- Task description
Lines to restate from the data below: from the one containing "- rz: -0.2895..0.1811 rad" to the one containing "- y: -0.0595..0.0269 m", both included. Give them again exactly, and only them.

- Given data
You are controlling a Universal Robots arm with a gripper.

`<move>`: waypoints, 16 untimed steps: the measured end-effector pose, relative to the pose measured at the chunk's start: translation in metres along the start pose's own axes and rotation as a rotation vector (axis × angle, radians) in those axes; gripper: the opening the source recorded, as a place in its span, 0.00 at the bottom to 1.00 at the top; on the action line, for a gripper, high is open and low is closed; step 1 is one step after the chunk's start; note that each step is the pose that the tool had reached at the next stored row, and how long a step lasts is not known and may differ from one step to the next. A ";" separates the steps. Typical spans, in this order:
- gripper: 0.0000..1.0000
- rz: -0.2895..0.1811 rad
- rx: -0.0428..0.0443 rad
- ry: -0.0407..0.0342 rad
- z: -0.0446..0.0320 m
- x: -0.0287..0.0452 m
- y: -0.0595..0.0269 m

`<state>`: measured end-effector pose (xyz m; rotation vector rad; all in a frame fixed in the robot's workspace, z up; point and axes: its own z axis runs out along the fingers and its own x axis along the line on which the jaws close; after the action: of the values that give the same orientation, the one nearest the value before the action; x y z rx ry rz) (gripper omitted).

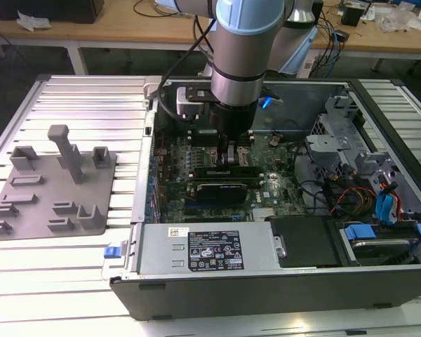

- Exercise response
- rz: -0.2895..0.1811 rad
- rx: -0.0428..0.0443 rad
- ry: -0.0407..0.0342 rad
- z: -0.0446..0.0320 m
- x: -0.0287..0.0452 m
- y: -0.0595..0.0269 m

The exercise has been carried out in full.